# [DIRECTIONS FOR THIS TASK]
The material beneath this line should be printed exactly, with its pictures omitted.

━━━━━━━━

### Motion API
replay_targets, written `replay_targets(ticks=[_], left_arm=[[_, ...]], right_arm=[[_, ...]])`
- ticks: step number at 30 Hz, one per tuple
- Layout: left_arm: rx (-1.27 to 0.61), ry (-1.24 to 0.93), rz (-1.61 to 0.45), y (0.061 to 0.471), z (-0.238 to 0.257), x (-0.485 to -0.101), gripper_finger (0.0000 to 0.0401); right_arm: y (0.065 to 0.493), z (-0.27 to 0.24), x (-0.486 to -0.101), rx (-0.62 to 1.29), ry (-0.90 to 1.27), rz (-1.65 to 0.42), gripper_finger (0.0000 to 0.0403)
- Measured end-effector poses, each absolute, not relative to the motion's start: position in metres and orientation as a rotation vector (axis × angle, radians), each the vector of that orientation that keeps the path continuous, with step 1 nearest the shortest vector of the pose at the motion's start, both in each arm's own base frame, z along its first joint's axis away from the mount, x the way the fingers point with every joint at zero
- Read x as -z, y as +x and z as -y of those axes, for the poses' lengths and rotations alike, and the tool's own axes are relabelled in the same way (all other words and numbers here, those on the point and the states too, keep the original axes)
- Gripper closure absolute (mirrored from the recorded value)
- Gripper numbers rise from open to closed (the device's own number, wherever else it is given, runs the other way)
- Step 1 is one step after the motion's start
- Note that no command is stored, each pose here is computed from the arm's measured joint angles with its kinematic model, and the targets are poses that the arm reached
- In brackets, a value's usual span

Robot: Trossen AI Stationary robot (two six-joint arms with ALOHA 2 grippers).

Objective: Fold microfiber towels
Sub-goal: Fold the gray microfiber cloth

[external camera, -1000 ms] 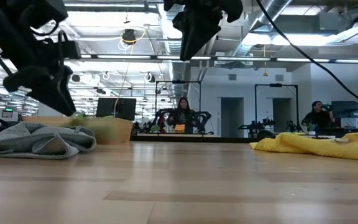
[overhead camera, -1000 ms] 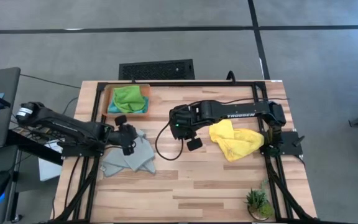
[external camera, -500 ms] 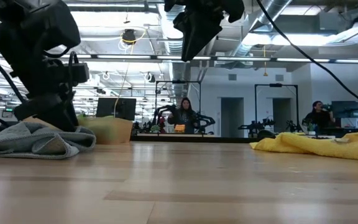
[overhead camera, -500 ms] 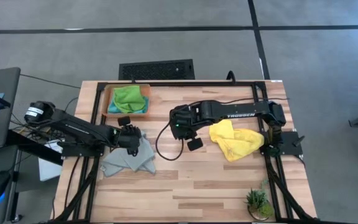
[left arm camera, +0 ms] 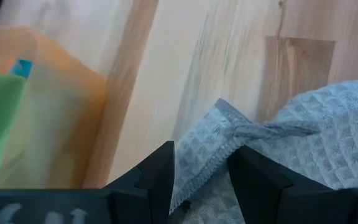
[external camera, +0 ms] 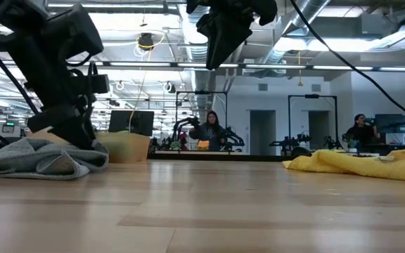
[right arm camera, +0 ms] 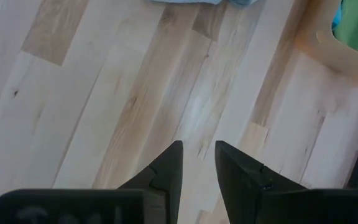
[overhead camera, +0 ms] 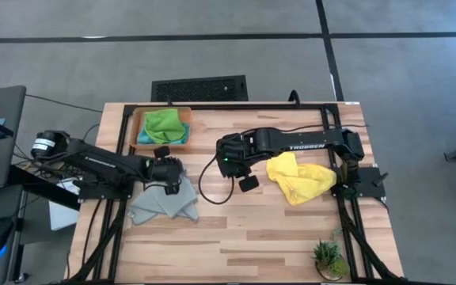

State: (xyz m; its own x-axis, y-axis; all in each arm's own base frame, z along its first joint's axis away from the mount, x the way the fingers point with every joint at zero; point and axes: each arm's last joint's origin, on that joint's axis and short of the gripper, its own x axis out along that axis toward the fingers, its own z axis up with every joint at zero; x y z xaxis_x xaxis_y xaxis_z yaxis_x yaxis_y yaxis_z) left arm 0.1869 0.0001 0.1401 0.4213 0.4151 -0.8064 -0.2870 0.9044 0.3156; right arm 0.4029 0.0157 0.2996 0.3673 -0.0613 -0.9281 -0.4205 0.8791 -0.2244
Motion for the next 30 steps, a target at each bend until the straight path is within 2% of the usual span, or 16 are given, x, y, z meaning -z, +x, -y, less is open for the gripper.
replay_targets(ticks=[3, 5, 11, 19, 22, 26, 30], left_arm=[[-0.455, 0.127, -1.049, 0.187, -0.003, -0.14, 0.0267], [-0.462, 0.12, -1.04, 0.188, -0.004, -0.141, 0.0285], [-0.464, 0.13, -0.998, 0.198, -0.005, -0.155, 0.0388], [-0.452, 0.24, -0.886, 0.227, -0.005, -0.208, 0.0399], [-0.456, 0.263, -0.861, 0.234, -0.005, -0.232, 0.04], [-0.49, 0.301, -0.813, 0.241, -0.006, -0.265, 0.04], [-0.511, 0.324, -0.733, 0.248, -0.007, -0.297, 0.0401]], right_arm=[[0.403, -0.016, -0.3, -0.242, -0.469, -1.183, 0.0285], [0.403, -0.016, -0.3, -0.242, -0.469, -1.183, 0.0285], [0.402, -0.015, -0.299, -0.246, -0.5, -1.198, 0.0285], [0.387, -0.01, -0.295, -0.234, -0.48, -1.367, 0.0285], [0.378, -0.004, -0.301, -0.169, -0.511, -1.418, 0.0285], [0.358, 0.005, -0.328, -0.089, -0.483, -1.383, 0.0285], [0.338, 0.011, -0.361, -0.039, -0.454, -1.255, 0.0285]])
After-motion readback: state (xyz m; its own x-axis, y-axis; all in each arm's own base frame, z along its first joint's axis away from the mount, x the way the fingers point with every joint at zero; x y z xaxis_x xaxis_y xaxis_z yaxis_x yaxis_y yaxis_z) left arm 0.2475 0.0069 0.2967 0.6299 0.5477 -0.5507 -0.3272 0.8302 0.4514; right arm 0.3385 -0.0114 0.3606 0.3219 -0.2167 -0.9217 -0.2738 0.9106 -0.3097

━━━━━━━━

# [TASK RESULT]
### Motion API
replay_targets, written `replay_targets(ticks=[_], left_arm=[[_, ...]], right_arm=[[_, ...]])`
- ticks: step number at 30 Hz, one per tuple
- Layout: left_arm: rx (-1.27 to 0.61), ry (-1.24 to 0.93), rz (-1.61 to 0.45), y (0.061 to 0.471), z (-0.238 to 0.257), x (-0.485 to -0.101), gripper_finger (0.0000 to 0.0401); right_arm: y (0.065 to 0.493), z (-0.27 to 0.24), x (-0.486 to -0.101), rx (-0.62 to 1.29), ry (-0.90 to 1.27), rz (-1.65 to 0.42), gripper_finger (0.0000 to 0.0403)
- Measured end-effector poses, each absolute, not relative to the motion's start: position in metres and orientation as a rotation vector (axis × angle, radians), each the vector of that orientation that keeps the path continuous, with step 1 nearest the shortest vector of the pose at the motion's start, both in each arm's own base frame, z along its first joint's axis away from the mount, x the way the fingers point with every joint at zero
- Read x as -z, y as +x and z as -y of those axes, for the poses' lengths and rotations alike, and the tool's own axes are relabelled in the same way (all other words and numbers here, those on the point and the states too, keep the original axes)
- Gripper closure absolute (mirrored from the recorded value)
- Gripper numbers rise from open to closed (the device's own number, wherever else it is given, runs the other way)
- Step 1 is one step after the motion's start
- Note that no command is stored, each pose here is computed from the arm's measured joint angles with its kinematic model, and the targets are poses that the arm reached
- In brackets, a value's usual span

Robot: Trossen AI Stationary robot (two six-joint arms with ALOHA 2 grippers).

Objective: Fold microfiber towels
Sub-goal: Fold the gray microfiber cloth

[external camera, -1000 ms] 
[overhead camera, -1000 ms] 
[external camera, -500 ms] 
[overhead camera, -500 ms] 
[left arm camera, +0 ms] 
[external camera, +0 ms] 
[right arm camera, +0 ms] 
[overhead camera, +0 ms] 

State: (xyz m; its own x-axis, y-axis; all in each arm's own base frame, z along its first joint's axis away from the mount, x the way the fingers point with every joint at zero; point and axes: each arm's last joint's origin, on that joint's axis and short of the gripper, its own x axis out along that axis toward the fingers, its own z axis up with every joint at zero; x y z xaxis_x xaxis_y xaxis_z yaxis_x yaxis_y yaxis_z) left arm 0.1869 0.0001 0.1401 0.4213 0.4151 -0.8064 -0.2870 0.9044 0.3156; right arm 0.4029 0.0157 0.2996 0.3673 -0.0613 -0.9281 -0.4205 0.8791 -0.2244
Motion for the next 30 steps, a target at each bend until the straight path is within 2% of the usual span, or 16 are given, x, y, z meaning -z, +x, -y, less is open for the gripper.
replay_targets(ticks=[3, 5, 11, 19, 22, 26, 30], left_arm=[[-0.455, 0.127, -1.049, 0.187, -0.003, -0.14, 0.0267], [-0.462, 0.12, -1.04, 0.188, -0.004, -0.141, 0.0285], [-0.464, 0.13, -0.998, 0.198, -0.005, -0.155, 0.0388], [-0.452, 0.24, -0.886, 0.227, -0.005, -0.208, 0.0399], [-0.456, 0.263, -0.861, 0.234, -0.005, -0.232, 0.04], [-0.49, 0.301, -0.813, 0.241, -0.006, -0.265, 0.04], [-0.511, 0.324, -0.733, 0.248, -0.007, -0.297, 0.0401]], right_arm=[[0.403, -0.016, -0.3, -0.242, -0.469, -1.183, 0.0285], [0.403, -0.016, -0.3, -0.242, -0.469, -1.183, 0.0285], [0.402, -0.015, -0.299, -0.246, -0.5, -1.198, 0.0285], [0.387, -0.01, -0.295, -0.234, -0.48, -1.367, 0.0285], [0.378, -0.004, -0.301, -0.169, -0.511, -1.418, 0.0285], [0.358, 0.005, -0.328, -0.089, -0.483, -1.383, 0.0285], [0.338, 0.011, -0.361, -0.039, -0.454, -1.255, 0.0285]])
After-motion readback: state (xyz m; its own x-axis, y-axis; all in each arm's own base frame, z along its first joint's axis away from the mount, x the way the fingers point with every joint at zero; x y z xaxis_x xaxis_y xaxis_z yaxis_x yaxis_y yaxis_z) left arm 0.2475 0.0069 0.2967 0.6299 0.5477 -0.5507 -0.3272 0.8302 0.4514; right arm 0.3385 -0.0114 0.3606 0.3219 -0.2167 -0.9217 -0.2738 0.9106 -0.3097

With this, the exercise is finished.